------ Information

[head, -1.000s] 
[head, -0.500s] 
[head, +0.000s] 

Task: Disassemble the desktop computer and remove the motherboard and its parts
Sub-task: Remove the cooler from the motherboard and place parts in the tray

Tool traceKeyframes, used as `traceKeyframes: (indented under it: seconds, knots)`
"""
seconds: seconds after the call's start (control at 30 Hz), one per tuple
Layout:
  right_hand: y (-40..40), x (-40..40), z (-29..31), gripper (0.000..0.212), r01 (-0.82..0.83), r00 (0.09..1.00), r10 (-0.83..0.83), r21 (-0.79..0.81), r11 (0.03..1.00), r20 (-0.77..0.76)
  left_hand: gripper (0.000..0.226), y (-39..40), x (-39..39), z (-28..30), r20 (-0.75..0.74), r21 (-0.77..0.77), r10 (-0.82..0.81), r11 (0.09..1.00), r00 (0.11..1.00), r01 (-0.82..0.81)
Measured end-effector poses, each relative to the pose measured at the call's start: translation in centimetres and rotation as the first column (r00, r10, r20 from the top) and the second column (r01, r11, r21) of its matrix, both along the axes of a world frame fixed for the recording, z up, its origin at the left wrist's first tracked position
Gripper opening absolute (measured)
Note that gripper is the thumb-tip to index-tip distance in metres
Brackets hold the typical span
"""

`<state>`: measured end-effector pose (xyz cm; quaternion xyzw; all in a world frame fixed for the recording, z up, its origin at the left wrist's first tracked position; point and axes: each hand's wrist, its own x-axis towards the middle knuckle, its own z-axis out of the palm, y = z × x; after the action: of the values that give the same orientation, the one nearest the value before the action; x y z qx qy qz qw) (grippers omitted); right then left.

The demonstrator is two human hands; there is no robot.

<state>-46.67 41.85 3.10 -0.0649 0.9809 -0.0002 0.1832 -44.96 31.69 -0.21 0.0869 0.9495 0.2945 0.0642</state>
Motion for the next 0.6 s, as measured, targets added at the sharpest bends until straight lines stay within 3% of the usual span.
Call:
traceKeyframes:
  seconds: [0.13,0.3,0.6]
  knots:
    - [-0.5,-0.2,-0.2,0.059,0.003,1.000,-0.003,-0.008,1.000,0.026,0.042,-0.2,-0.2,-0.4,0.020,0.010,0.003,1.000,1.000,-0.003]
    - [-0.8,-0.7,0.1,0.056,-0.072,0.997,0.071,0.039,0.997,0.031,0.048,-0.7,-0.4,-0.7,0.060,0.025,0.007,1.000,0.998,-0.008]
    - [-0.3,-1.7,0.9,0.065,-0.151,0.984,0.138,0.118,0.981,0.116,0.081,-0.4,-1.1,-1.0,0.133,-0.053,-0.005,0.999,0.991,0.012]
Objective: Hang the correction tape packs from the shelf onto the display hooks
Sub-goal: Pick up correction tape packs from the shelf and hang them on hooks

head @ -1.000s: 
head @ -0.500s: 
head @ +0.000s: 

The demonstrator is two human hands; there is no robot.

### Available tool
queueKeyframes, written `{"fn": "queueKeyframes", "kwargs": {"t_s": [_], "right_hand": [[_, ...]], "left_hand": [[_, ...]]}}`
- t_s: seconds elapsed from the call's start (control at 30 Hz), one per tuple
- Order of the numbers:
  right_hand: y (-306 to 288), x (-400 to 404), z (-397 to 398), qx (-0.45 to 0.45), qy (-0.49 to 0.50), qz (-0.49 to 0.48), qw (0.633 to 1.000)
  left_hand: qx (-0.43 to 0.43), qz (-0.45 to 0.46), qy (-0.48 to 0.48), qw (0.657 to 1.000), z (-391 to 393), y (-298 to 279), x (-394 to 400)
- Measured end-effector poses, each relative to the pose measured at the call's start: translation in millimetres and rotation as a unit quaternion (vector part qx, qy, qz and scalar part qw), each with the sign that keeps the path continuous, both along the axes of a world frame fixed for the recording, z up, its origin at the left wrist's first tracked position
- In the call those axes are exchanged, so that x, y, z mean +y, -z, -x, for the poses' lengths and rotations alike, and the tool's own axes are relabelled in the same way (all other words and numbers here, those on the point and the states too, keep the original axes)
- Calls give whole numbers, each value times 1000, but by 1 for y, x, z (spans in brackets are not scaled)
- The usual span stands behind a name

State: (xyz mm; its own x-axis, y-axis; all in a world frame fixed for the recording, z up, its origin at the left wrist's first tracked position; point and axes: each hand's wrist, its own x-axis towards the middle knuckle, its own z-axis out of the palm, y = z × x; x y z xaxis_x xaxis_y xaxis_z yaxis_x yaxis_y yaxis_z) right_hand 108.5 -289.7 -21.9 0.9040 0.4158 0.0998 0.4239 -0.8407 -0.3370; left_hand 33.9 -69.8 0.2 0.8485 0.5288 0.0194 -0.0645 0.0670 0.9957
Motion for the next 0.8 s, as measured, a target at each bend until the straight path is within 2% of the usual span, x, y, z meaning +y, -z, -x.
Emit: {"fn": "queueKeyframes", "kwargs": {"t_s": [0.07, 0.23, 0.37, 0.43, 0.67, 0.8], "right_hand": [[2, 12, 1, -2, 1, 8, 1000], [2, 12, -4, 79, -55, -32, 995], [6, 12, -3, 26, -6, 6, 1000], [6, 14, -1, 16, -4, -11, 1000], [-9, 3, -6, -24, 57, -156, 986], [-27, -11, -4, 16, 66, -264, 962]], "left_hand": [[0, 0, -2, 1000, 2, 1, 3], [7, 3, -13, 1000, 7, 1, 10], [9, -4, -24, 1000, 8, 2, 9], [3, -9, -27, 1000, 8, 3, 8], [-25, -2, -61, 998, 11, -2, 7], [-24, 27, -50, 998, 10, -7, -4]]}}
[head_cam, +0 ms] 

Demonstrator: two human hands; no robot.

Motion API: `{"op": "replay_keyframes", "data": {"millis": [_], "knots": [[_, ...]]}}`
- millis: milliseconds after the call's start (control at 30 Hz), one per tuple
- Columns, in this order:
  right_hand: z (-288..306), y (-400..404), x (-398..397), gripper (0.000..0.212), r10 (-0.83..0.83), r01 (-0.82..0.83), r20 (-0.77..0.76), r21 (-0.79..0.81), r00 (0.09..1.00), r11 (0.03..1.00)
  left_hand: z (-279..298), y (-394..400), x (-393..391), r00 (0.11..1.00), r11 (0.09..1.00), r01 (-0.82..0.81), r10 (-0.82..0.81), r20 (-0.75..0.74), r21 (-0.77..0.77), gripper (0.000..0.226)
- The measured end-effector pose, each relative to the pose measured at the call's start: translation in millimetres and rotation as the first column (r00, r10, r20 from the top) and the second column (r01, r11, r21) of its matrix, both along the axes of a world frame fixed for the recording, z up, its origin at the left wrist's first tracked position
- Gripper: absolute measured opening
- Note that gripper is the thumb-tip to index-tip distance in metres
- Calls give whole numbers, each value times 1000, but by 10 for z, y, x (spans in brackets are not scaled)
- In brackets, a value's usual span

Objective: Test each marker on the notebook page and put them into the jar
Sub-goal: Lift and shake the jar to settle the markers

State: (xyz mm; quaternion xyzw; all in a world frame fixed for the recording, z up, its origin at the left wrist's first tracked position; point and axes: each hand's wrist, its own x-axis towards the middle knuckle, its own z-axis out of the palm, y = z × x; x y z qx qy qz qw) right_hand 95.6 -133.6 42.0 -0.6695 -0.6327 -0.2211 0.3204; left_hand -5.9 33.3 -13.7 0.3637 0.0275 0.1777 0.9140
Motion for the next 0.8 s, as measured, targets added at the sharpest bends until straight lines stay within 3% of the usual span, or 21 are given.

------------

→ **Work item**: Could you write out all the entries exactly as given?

→ **Solution to this task**:
[head, -1.000s] 
[head, -0.500s] 
[head, +0.000s] 

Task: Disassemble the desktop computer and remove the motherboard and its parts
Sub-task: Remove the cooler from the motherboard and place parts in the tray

Tool traceKeyframes, used as `traceKeyframes: (indented under it: seconds, knots)`
"""
seconds: seconds after the call's start (control at 30 Hz), one per tuple
Layout:
  right_hand: y (-40..40), x (-40..40), z (-29..31), gripper (0.000..0.212), r01 (-0.82..0.83), r00 (0.09..1.00), r10 (-0.83..0.83), r21 (-0.79..0.81), r11 (0.03..1.00), r20 (-0.77..0.76)
  left_hand: gripper (0.000..0.226), y (-39..40), x (-39..39), z (-28..30), r20 (-0.75..0.74), r21 (-0.77..0.77), r10 (-0.82..0.81), r11 (0.09..1.00), r00 (0.11..1.00), r01 (-0.82..0.81)
Measured end-effector poses, each relative to the pose measured at the call's start: translation in centimetres and rotation as the first column (r00, r10, r20 from the top) and the second column (r01, r11, r21) of its matrix, both along the axes of a world frame fixed for the recording, z up, its origin at the left wrist's first tracked position
Gripper opening absolute (measured)
Note that gripper is the thumb-tip to index-tip distance in metres
Brackets hold the typical span
"""

`<state>`: measured end-effector pose (xyz cm; quaternion xyzw; all in a world frame fixed for the recording, z up, its origin at the left wrist's first tracked position; point and axes: each hand's wrist, its own x-axis towards the middle knuckle, its own z-axis out of the palm, y = z × x; after the action: of the values that give the same orientation, the one nearest the value before the action; x y z qx qy qz qw) (grippers omitted); right then left.

The demonstrator is two human hands; there is no robot.

<state>-46.67 41.85 3.10 -0.0649 0.9809 -0.0002 0.1832 -44.96 31.69 -0.21 0.0869 0.9495 0.2945 0.0642</state>
Motion for the next 0.6 s, as measured, targets added at the sharpest bends until straight lines stay within 3% of the usual span.
Call:
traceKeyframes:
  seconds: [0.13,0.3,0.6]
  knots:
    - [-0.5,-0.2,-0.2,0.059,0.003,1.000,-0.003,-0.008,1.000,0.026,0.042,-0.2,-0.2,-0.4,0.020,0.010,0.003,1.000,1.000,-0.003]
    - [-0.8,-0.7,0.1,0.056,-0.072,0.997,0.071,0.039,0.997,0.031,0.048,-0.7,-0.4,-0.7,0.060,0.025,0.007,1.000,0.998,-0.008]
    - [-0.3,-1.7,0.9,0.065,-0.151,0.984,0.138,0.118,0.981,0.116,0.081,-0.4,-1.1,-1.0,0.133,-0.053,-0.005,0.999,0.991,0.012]
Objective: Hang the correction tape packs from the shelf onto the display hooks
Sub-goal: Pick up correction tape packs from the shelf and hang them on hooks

head @ -1.000s: 
head @ -0.500s: 
head @ +0.000s: 

The demonstrator is two human hands; there is no robot.

### Available tool
queueKeyframes, written `{"fn": "queueKeyframes", "kwargs": {"t_s": [_], "right_hand": [[_, ...]], "left_hand": [[_, ...]]}}`
- t_s: seconds elapsed from the call's start (control at 30 Hz), one per tuple
- Order of the numbers:
  right_hand: y (-306 to 288), x (-400 to 404), z (-397 to 398), qx (-0.45 to 0.45), qy (-0.49 to 0.50), qz (-0.49 to 0.48), qw (0.633 to 1.000)
  left_hand: qx (-0.43 to 0.43), qz (-0.45 to 0.46), qy (-0.48 to 0.48), qw (0.657 to 1.000), z (-391 to 393), y (-298 to 279), x (-394 to 400)
- Measured end-effector poses, each relative to the pose measured at the call's start: translation in millimetres and rotation as a unit quaternion (vector part qx, qy, qz and scalar part qw), each with the sign that keeps the path continuous, both along the axes of a world frame fixed for the recording, z up, its origin at the left wrist's first tracked position
- In the call those axes are exchanged, so that x, y, z mean +y, -z, -x, for the poses' lengths and rotations alike, and the tool's own axes are relabelled in the same way (all other words and numbers here, those on the point and the states too, keep the original axes)
- Calls give whole numbers, each value times 1000, but by 1 for y, x, z (spans in brackets are not scaled)
- The usual span stands behind a name

State: (xyz mm; its own x-axis, y-axis; all in a world frame fixed for the recording, z up, its origin at the left wrist's first tracked position; point and axes: each hand's wrist, its own x-axis towards the middle knuckle, its own z-axis out of the palm, y = z × x; x y z xaxis_x xaxis_y xaxis_z yaxis_x yaxis_y yaxis_z) right_hand 108.5 -289.7 -21.9 0.9040 0.4158 0.0998 0.4239 -0.8407 -0.3370; left_hand 33.9 -69.8 0.2 0.8485 0.5288 0.0194 -0.0645 0.0670 0.9957
Motion for the next 0.8 s, as measured, a target at each bend until the straight path is within 2% of the usual span, x, y, z meaning +y, -z, -x.
Emit: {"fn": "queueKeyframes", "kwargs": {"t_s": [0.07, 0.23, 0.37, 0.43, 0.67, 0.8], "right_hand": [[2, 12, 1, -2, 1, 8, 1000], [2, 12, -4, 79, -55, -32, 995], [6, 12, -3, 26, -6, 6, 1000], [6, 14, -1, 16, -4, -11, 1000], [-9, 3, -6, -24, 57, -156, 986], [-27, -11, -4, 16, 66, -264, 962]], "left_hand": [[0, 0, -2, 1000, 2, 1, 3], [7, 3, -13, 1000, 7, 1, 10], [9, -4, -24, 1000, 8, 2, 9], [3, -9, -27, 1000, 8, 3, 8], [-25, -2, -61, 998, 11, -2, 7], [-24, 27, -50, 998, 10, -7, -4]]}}
[head_cam, +0 ms] 

Demonstrator: two human hands; no robot.

Motion API: `{"op": "replay_keyframes", "data": {"millis": [_], "knots": [[_, ...]]}}`
- millis: milliseconds after the call's start (control at 30 Hz), one per tuple
- Columns, in this order:
  right_hand: z (-288..306), y (-400..404), x (-398..397), gripper (0.000..0.212), r10 (-0.83..0.83), r01 (-0.82..0.83), r20 (-0.77..0.76), r21 (-0.79..0.81), r00 (0.09..1.00), r11 (0.03..1.00)
  left_hand: z (-279..298), y (-394..400), x (-393..391), r00 (0.11..1.00), r11 (0.09..1.00), r01 (-0.82..0.81), r10 (-0.82..0.81), r20 (-0.75..0.74), r21 (-0.77..0.77), gripper (0.000..0.226)
- The measured end-effector pose, each relative to the pose measured at the call's start: translation in millimetres and rotation as the first column (r00, r10, r20 from the top) and the second column (r01, r11, r21) of its matrix, both along the axes of a world frame fixed for the recording, z up, its origin at the left wrist's first tracked position
- Gripper: absolute measured opening
- Note that gripper is the thumb-tip to index-tip distance in metres
- Calls give whole numbers, each value times 1000, but by 10 for z, y, x (spans in brackets are not scaled)
- In brackets, a value's usual span

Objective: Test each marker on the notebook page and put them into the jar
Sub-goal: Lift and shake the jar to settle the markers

State: (xyz mm; quaternion xyzw; all in a world frame fixed for the recording, z up, its origin at the left wrist's first tracked position; point and axes: each hand's wrist, its own x-axis towards the middle knuckle, its own z-axis out of the palm, y = z × x; x y z qx qy qz qw) right_hand 95.6 -133.6 42.0 -0.6695 -0.6327 -0.2211 0.3204; left_hand -5.9 33.3 -13.7 0.3637 0.0275 0.1777 0.9140
Motion for the next 0.8 s, as measured, targets added at the sharpest bends until straight lines stay within 3% of the usual span, or 21 are given.

The answer is finished.